MALANG, Tugujatim.id – Jembatan penghubung wilayah Mergosono dan Bumiayu Kota Malang atau yang biasa disebut Jembatan Lembayung Mergosono yang berada di Gang 1 tengah dibangun kembali oleh Dinas Pekerjaan Umum, Penataan Ruang, Perumahan dan Kawasan Permukiman (DPUPRPKP) Kota Malang. Diproyeksikan, pembangunan jembatan tersebut akan selesai pada Desember 2023.
Kepala DPUPRPKP Kota Malang Dandung Djulharjanto menjelaskan, proyek perbaikan Jembatan Lembayung Mergosono telah dimulai sejak akhir September 2023. Jembatan itu akan diperbaiki secara total mulai fondasi hingga rangka atas.
“Kalau sesuai kontrak, proyek jembatan itu akan selesai Desember 2023. Itu jembatannya akan kami perbaiki total mulai fondasi hingga rangka termasuk atasnya,” ucapnya, Rabu (04/10/2023).
Dandung mengatakan, Jembatan Lembayung yang khusus diperuntukkan pejalan kaki dan dilintasi motor itu memang kondisinya sangat mengkhawatirkan. Sebab, konstruksi jembatan itu sudah mulai rapuh dan harus segera diperbaiki.
“Kondisi jembatan itu rangkanya sudah mulai rusak dan mengkhawatirkan, lantainya juga rawan karena dari kayu. Makanya lantainya akan kami ganti dengan plat bordes yang lebih kuat. Semua akan kami perkuat lagi,” beber Dandung.
Di sisi lain, efek perbaikan Jembatan Lembayung Mergosono itu ternyata membuat ratusan siswa yang biasanya bersekolah dengan berjalan kaki melintasi jembatan itu harus mencari alternatif jembatan lain dan tentunya harus memutar jauh.
Melihat kondisi itu, sejumlah warga dari paguyuban keramba di wilayah Mergosono berinisiatif membangun perahu rakit sederhana dari bambu dengan pelampung tong besar. Hasilnya cukup membantu ratusan siswa yang tinggal di Mergosono dan Bumiayu. Mereka bisa datang ke sekolah dengan waktu yang relatif singkat.

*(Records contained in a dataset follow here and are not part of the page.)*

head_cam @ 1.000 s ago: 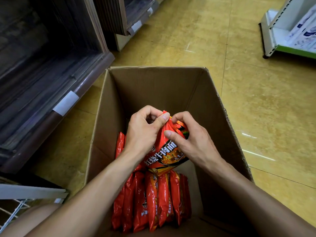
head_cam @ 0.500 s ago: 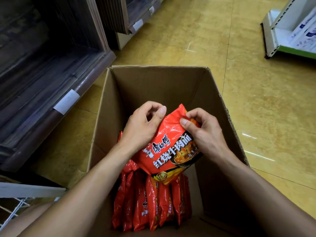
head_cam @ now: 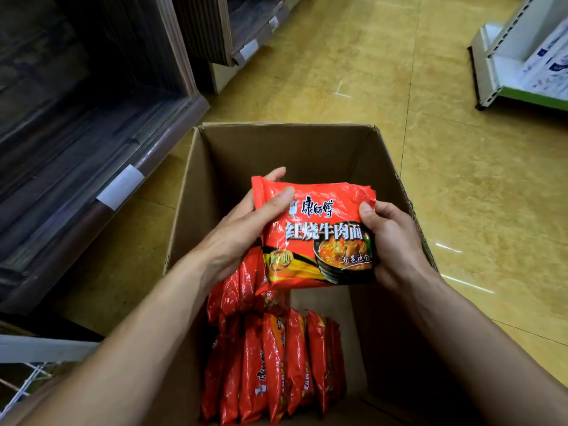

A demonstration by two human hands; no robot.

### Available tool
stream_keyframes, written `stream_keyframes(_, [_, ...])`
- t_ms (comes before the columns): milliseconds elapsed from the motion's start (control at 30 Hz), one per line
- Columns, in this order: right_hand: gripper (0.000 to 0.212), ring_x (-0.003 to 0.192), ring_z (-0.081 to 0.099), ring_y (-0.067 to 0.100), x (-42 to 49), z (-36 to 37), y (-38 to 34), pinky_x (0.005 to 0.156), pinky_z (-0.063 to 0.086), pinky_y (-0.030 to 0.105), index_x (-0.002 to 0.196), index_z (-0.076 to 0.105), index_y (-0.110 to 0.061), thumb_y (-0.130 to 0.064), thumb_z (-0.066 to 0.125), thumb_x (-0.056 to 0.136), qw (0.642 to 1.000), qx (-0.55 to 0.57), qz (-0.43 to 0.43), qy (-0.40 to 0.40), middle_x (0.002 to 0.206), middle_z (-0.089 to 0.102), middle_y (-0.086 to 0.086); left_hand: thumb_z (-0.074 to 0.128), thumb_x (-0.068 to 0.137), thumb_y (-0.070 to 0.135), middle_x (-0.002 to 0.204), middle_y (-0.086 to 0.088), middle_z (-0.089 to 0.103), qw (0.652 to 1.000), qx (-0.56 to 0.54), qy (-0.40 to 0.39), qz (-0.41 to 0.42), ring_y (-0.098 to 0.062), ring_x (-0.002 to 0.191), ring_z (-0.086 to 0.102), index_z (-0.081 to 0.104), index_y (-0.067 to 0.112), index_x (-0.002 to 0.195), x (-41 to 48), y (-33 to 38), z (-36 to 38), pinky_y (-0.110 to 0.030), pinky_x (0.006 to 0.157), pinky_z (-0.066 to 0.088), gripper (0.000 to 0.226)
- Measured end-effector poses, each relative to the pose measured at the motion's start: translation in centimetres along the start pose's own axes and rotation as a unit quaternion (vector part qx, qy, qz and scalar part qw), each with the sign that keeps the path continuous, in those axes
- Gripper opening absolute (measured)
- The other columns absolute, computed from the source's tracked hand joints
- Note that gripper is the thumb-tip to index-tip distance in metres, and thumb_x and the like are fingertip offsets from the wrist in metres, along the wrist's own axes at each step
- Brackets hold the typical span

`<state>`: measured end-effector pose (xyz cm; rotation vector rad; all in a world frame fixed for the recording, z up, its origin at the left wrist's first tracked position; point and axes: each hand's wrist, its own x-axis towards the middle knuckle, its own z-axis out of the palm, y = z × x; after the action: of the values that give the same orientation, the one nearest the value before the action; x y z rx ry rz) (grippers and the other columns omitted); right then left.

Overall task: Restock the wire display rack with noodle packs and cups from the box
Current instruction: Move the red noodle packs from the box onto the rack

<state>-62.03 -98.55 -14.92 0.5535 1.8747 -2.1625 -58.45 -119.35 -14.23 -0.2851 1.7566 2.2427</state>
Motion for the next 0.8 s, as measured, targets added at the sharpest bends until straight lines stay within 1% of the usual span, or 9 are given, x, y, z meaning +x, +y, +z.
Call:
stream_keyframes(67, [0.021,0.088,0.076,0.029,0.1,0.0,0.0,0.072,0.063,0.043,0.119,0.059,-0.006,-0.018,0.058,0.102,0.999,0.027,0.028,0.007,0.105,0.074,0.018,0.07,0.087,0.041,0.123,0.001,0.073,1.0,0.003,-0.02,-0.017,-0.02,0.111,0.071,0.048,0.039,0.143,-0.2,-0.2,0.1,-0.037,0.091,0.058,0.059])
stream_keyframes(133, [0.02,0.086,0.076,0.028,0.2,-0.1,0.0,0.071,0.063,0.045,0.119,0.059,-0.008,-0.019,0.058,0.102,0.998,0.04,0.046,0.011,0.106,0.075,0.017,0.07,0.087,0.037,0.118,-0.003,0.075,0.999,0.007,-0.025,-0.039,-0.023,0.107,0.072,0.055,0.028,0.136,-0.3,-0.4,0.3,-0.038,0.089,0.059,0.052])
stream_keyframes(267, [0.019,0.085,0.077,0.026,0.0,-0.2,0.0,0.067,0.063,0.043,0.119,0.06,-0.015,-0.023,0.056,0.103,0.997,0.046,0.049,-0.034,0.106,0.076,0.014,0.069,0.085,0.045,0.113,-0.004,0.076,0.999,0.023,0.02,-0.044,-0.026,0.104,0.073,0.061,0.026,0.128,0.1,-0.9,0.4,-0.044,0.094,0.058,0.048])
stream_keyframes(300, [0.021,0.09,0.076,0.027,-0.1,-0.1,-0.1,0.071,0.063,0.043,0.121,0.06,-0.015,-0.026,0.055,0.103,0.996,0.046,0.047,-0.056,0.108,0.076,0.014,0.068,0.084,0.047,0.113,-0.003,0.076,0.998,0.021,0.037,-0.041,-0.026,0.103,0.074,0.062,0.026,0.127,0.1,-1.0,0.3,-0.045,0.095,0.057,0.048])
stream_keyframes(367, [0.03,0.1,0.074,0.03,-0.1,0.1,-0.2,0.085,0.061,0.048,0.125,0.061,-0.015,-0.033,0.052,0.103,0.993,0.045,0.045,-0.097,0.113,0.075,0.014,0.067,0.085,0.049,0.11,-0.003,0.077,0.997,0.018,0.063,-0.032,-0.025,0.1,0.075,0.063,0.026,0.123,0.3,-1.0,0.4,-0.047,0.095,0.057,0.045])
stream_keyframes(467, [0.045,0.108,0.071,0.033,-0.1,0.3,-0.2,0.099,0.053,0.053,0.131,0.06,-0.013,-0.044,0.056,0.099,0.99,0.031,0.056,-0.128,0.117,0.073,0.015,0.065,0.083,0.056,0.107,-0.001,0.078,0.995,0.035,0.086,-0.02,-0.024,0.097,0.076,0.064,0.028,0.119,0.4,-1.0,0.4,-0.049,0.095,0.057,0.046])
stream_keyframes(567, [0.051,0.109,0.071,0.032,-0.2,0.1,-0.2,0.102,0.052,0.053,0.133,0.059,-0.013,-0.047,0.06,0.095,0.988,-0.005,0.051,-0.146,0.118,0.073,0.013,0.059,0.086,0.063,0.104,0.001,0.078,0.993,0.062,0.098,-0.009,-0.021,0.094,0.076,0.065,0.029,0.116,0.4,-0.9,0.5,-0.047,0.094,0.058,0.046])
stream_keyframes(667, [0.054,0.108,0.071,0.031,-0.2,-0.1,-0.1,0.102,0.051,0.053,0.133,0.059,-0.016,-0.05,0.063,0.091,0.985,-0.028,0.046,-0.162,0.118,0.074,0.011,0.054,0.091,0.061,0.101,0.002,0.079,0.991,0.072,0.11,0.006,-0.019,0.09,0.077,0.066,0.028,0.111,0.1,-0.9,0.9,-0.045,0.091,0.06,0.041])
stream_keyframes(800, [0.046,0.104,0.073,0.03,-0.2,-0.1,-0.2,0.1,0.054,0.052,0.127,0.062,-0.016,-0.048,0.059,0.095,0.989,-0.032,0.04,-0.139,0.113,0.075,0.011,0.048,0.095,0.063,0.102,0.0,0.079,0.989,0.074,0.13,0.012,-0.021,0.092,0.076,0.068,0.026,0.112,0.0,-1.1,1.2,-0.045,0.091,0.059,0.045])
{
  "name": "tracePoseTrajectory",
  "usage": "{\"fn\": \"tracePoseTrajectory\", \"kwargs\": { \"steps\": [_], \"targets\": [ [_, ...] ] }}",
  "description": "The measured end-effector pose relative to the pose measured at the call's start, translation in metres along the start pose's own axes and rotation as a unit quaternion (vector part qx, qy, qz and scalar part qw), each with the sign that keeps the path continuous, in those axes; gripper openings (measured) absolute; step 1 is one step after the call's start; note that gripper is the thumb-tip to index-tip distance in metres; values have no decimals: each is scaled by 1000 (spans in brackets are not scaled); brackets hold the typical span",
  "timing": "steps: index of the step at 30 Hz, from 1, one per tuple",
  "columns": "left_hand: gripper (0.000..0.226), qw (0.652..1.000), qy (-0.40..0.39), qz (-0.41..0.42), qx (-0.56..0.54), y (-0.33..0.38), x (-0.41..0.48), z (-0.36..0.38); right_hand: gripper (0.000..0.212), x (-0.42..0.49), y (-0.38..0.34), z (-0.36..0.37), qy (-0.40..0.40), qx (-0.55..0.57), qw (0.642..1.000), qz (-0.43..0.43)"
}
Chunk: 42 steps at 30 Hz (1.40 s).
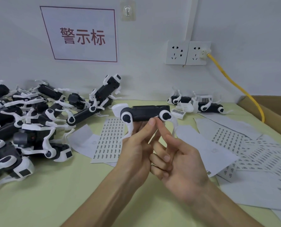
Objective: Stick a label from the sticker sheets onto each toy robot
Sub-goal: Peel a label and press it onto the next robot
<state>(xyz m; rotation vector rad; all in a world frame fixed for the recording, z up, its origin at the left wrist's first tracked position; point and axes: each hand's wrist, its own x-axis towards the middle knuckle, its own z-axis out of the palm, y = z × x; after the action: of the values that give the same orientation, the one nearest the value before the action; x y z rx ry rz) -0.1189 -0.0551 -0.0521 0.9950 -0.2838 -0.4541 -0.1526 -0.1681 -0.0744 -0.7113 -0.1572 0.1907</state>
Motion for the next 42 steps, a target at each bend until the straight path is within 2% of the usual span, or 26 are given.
{"fn": "tracePoseTrajectory", "kwargs": {
  "steps": [2,5,6,9,10,13,15,17,21,24,27,30,34,39,42],
  "targets": [
    [20,1000,-3,4,4,0,0,0,47,0,-1,0,-3,3,1000,-3],
    [58,999,1,-8,34,-1,0,2,46,0,-3,0,-5,10,1000,-7],
    [60,999,-2,-7,38,-2,0,2,46,0,-3,0,-7,13,1000,-9],
    [43,1000,-8,2,28,-4,0,3,46,0,-4,-1,-10,22,1000,-12],
    [43,1000,-7,-1,28,-3,0,3,46,0,-4,-1,-10,24,1000,-13],
    [75,999,2,-19,41,-3,1,2,46,0,-3,-2,-4,23,1000,-11],
    [83,999,8,-27,43,-3,2,2,46,1,-2,-2,3,24,1000,-11],
    [76,999,7,-26,36,-3,2,1,44,1,-1,-3,12,28,999,-10],
    [35,1000,1,-23,17,-4,2,0,43,2,0,-3,24,33,999,-9],
    [48,1000,6,-20,22,-5,2,0,43,1,0,-2,22,35,999,-7],
    [44,1000,6,-17,25,-5,2,-1,45,1,0,-2,23,33,999,-7],
    [59,999,22,-15,30,-5,3,-1,43,1,2,-2,27,27,999,-9],
    [56,999,32,-12,34,-5,3,-1,44,1,2,-2,17,27,999,-7],
    [76,998,50,-18,37,-4,4,0,45,1,3,-4,13,29,1000,-1],
    [65,998,53,-13,27,-4,3,0,44,1,3,-4,12,31,999,0]
  ]
}}
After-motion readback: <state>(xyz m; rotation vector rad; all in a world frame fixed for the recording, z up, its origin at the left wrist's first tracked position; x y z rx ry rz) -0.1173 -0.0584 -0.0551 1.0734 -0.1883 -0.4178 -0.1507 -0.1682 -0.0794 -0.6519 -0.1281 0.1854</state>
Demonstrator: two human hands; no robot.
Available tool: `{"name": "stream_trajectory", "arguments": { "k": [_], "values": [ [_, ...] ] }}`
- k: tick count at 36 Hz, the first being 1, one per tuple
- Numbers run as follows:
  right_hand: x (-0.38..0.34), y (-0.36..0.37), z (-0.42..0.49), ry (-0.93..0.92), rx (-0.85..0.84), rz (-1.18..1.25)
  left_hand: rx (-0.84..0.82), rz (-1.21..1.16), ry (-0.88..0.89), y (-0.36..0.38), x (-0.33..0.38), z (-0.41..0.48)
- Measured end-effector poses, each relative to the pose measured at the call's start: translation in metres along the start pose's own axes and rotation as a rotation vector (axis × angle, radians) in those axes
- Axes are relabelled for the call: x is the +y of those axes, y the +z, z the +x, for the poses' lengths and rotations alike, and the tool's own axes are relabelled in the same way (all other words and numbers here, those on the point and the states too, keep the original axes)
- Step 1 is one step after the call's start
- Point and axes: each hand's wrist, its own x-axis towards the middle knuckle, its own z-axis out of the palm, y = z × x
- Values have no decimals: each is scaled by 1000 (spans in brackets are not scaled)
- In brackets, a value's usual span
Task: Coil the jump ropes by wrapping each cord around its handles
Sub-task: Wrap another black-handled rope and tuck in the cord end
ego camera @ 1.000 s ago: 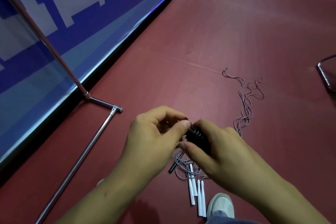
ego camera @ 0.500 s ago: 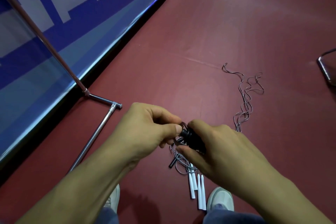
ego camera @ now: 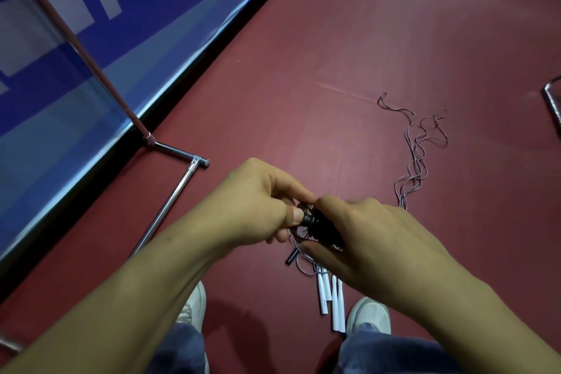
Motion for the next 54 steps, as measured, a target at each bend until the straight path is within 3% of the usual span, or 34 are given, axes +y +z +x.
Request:
{"name": "stream_trajectory", "arguments": {
  "k": [6,16,21,26,31,42,44,49,54],
  "values": [
    [1,2,0,14,-10,-5,68,-89,-37,8,-6,2],
    [19,7,-1,-2,109,257,205,92,309,14,-10,-2],
    [16,3,-2,-38,129,347,62,-166,185,6,-7,-1],
    [18,2,0,-30,121,335,-57,-99,154,3,-4,0],
    [15,9,0,-17,89,310,-93,-212,23,0,0,6],
    [9,10,3,24,179,519,59,-551,-131,1,4,12],
    [6,11,5,21,204,622,100,-624,-84,4,5,12],
    [-10,7,6,109,122,1384,248,-721,138,9,14,9],
    [-17,2,10,86,83,1592,385,-707,327,1,19,6]
  ]
}}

Dari pihak PUPR, menurut Dandung, pihaknya telah menganalisis dampak dari perbaikan jembatan itu. Karena itu, pihaknya memohon maaf harus menutup akses jembatan untuk sementara waktu demi keamanan masyarakat.
“Jadi kami mohon maaf, tapi juga mohon kesadaran warga untuk bisa mencari alternatif jalan lain untuk menyeberang ke sana,” tuturnya.
Adanya pembuatan perahu rakit itu, Dandung menegaskan, pihaknya sama sekali tidak merekomendasikan para siswa melintasi Sungai Brantas dengan menggunakan perahu rakit.
“Kami tidak menyarankan, apalagi kalau nanti musim hujan, ini berbahaya sekali,” ujarnya.
Dandung juga menyampaikan bahwa Pemkot Malang tidak akan memfasilitasi aktivitas masyarakat yang justru berbahaya atau meningkatkan risiko kecelakaan. Terlebih, aliran Sungai Brantas dikenal memiliki aliran yang deras.
“Kami tidak akan memfasilitasi yang justru akan membahayakan masyarakat. Kami hanya bisa menyarankan masyarakat untuk sementara mencari jalan alternatif lain,” ujar Dandung.